SB 1.12.33

tad abhipretam ālakṣya
bhrātaro 'cyuta-coditāḥ
dhanaṁ prahīṇam ājahur
udīcyāṁ diśi bhūriśaḥ
Palabra por palabra: 
tat — sus; abhipretam — deseos de la mente; ālakṣya — observando; bhrātaraḥ — sus hermanos; acyuta — el infalible (el Señor Śrī Kṛṣṇa); coditāḥ — siendo aconsejado por; dhanam — riquezas; prahīṇam — reunir; ājahruḥ — efectuado; udīcyām — Norte; diśi — dirección; bhūriśaḥ — suficiente.
Traducción: 
Entendiendo los sinceros deseos del Rey, sus hermanos, tal como se lo aconsejó el infalible Señor Kṛṣṇa, recogieron suficientes riquezas en el Norte [dejadas por el rey Marutta].
Significado: 

Mahārāja Marutta: Uno de los grandes emperadores de la Tierra. Él gobernó el mundo entero mucho antes del reino de Mahārāja Yudhiṣṭhira. Era el hijo de Mahārāja Avikṣit, y un gran devoto del dios del Sol, conocido como Yamarāja. Su hermano Samvarta era un sacerdote rival del gran Bṛhaspati, el erudito sacerdote de los semidioses. Él celebró un sacrificio llamado Saṅkara-yajña, mediante el cual el Señor se satisfizo tanto, que tuvo el agrado de dejarlo a cargo del pico de oro de una montaña. Ese pico de oro se encuentra en alguna parte de los montes Himalaya, y los aventureros modernos pueden ir ahí a tratar de buscarlo. Él era un emperador tan poderoso, que al finalizar el sacrificio del día, los semidioses de otros planetas, como Indra, Candra y Bṛhaspati, solían visitar su palacio. Y como tenía el pico de oro a su disposición, poseía suficiente oro. El pabellón del altar del sacrificio estaba totalmente hecho de oro. En sus ejecuciones diarias de las ceremonias de sacrificio, se invitaba a algunos de los habitantes de Vāyuloka (planetas de aire) para que aceleraran las labores de cocina de la ceremonia. Y la asamblea de los semidioses que iban a la ceremonia la dirigía Vyāsadeva.

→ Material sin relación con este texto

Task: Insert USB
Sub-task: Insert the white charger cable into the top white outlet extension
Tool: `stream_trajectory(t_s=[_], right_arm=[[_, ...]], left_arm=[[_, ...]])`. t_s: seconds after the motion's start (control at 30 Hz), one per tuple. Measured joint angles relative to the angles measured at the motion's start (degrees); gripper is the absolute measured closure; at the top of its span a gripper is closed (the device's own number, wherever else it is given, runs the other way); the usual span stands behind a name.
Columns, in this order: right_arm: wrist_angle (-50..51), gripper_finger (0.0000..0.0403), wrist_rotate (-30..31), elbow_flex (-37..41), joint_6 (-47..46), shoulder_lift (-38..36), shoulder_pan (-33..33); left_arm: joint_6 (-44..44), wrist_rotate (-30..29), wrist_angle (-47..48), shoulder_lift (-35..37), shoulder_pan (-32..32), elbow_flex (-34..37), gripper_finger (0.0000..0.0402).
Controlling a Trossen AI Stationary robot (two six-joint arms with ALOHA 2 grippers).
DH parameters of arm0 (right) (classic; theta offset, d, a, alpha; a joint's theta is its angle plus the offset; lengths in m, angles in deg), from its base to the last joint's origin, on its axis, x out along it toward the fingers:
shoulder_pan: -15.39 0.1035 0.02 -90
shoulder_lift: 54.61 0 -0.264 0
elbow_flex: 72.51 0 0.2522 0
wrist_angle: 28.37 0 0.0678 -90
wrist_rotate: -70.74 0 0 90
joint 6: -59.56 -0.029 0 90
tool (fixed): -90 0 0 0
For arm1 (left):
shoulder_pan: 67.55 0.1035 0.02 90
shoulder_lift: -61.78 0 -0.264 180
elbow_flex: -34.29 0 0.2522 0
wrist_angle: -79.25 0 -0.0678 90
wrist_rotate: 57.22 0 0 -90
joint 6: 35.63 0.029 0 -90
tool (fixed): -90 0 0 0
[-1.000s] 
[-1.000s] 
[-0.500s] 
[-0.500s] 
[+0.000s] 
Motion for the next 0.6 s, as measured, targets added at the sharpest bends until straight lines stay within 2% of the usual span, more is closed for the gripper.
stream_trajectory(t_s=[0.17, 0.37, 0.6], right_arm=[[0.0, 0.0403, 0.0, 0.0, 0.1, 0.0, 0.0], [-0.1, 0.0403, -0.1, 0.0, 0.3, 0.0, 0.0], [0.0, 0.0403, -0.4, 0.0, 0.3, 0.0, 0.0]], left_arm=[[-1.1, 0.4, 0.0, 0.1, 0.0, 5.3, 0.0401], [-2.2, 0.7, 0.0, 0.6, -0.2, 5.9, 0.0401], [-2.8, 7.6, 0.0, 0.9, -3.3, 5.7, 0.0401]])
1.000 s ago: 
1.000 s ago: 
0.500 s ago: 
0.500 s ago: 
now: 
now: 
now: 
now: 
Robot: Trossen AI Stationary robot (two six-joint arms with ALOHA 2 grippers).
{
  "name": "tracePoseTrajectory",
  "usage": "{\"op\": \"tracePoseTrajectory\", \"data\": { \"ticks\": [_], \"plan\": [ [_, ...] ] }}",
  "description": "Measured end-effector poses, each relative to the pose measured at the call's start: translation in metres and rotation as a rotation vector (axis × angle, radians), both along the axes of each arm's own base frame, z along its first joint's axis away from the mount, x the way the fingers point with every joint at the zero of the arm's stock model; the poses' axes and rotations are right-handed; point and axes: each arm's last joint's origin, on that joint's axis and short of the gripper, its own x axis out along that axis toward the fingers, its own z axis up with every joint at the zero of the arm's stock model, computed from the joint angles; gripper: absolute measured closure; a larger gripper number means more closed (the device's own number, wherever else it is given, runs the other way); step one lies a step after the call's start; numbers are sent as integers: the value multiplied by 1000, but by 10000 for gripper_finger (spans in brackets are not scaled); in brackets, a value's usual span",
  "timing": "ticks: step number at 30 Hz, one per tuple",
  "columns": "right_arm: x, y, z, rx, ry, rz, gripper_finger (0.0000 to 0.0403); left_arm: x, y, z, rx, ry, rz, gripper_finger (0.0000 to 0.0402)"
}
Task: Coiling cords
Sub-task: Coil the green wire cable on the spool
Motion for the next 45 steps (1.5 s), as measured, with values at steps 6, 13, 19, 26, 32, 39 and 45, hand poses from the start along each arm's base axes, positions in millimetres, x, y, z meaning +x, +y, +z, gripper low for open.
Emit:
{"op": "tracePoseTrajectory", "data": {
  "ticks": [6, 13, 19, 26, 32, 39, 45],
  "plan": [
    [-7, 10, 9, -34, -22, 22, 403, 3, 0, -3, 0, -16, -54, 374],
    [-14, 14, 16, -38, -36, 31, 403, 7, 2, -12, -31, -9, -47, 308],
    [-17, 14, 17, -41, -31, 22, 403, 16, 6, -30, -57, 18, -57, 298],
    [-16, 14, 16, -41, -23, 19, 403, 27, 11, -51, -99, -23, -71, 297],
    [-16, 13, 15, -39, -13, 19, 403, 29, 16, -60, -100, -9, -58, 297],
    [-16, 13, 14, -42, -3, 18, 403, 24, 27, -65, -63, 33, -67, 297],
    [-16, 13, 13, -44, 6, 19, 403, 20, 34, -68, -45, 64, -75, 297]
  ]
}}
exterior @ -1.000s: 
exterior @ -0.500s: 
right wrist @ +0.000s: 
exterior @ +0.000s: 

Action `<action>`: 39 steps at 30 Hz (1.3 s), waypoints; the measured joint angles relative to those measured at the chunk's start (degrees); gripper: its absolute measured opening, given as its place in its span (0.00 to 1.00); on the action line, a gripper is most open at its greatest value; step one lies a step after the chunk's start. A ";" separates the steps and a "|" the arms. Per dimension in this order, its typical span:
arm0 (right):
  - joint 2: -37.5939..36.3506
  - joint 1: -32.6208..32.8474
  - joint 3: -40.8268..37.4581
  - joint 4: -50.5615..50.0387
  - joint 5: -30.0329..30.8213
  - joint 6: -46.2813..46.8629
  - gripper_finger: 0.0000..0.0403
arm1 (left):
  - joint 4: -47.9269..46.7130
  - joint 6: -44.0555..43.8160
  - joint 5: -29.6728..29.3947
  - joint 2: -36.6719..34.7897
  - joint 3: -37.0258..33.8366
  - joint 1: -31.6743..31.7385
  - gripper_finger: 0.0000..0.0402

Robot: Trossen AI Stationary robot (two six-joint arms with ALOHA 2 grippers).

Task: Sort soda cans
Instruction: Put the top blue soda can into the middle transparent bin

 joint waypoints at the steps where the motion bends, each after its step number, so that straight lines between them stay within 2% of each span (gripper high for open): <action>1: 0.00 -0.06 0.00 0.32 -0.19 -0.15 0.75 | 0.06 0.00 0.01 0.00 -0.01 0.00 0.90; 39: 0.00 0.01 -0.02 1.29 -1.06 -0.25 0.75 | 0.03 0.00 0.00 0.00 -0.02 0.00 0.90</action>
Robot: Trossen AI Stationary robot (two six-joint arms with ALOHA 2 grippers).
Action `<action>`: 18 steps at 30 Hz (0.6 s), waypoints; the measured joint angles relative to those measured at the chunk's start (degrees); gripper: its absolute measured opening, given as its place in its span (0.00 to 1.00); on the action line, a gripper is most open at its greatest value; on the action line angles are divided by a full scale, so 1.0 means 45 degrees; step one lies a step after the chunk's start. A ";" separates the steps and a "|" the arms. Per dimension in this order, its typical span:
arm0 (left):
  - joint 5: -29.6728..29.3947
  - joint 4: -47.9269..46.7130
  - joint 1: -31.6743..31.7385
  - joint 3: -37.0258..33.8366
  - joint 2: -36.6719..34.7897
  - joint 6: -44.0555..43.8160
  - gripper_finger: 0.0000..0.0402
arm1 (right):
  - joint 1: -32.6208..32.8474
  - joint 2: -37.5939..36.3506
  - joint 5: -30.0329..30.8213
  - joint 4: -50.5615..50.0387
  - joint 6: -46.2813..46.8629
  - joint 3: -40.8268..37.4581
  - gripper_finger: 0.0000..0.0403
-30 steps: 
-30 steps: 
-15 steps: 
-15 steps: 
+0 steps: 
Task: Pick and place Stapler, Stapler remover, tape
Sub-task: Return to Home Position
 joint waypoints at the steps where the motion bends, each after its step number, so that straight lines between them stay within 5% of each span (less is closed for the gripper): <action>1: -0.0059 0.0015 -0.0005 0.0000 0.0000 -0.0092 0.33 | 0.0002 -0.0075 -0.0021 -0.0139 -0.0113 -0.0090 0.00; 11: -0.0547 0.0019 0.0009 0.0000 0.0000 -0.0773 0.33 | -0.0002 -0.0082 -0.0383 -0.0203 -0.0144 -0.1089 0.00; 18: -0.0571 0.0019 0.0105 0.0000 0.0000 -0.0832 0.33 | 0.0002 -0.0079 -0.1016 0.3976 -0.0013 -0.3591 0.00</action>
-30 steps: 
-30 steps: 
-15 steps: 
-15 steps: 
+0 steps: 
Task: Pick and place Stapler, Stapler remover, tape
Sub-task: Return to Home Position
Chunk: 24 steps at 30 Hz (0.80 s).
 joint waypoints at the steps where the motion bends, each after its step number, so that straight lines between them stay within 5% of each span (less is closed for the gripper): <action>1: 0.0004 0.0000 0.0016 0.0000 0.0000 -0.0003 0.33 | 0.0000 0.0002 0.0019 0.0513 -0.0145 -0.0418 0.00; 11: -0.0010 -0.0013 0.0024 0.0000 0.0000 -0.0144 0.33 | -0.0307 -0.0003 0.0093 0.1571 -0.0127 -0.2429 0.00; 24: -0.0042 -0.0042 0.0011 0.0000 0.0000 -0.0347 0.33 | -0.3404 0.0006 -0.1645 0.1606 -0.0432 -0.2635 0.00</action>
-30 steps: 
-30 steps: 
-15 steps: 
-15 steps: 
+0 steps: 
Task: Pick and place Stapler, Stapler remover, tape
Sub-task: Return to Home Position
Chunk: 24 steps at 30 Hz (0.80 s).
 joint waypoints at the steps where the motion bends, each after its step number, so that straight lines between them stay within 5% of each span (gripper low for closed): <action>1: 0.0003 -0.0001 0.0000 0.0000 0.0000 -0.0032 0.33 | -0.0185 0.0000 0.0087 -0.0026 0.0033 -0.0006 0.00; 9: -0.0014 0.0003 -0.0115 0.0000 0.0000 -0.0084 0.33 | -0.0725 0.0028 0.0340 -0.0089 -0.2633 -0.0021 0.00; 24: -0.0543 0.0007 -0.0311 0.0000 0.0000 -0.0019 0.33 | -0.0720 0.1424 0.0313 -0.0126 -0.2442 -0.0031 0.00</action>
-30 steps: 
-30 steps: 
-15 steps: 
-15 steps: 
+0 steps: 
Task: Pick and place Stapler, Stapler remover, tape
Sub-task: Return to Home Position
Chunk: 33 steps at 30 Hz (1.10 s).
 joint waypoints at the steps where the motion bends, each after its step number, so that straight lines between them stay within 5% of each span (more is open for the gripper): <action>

Mediante su constante labor piadosa, logró sacar fuera de la jurisdicción de su reino todas las clases de enfermedades. Todos los habitantes de los planetas superiores, tales como Devaloka y Pitṛloka, estaban complacidos con él por sus grandes ceremonias de sacrificio. Todos los días solía darles como caridad a los brāhmaṇas eruditos cosas tales como ropa de cama, asientos, vehículos y oro en cantidades suficientes. Debido a las muníficas caridades y a las ejecuciones de innumerables sacrificios, Indradeva, el rey del cielo, se sentía plenamente satisfecho con él y siempre deseaba su bienestar. Por sus actividades piadosas permaneció como un hombre joven a todo lo largo de su vida, y gobernó el mundo durante mil años, rodeado por sus satisfechos súbditos, ministros, esposa legítima, hijos y hermanos. Hasta el Señor Kṛṣṇa elogió su espíritu de realizar actividades piadosas. Él le entregó su única hija a Maharṣi Aṅgirā, y, en virtud de las buenas bendiciones de éste, se elevó al reino del cielo. En primer lugar, quiso ofrecerle el puesto de oficiante de sus sacrificios al erudito Bṛhaspati, pero el semidiós rehusó aceptar el cargo, por el hecho de que el rey era un ser humano, un hombre de esta Tierra. Él lamentó mucho esto, pero, siguiendo el consejo de Nārada Muni, designó a Samvarta para el puesto, y logró el éxito en su misión.

El éxito de un tipo de sacrificio en particular depende por completo del sacerdote que está a cargo de él. En esta era, todas las clases de sacrificios están prohibidos, porque no hay ningún sacerdote erudito entre los supuestos brāhmaṇas, los cuales se atienen a la falsa noción de que son brāhmaṇas por ser hijos de brāhmaṇas, aun sin tener las cualidades brahmínicas. Así pues, en esta era de Kali sólo se recomienda una clase de sacrificio, el saṅkīrtana-yajña, tal como lo inauguró el Señor Śrī Caitanya Mahāprabhu.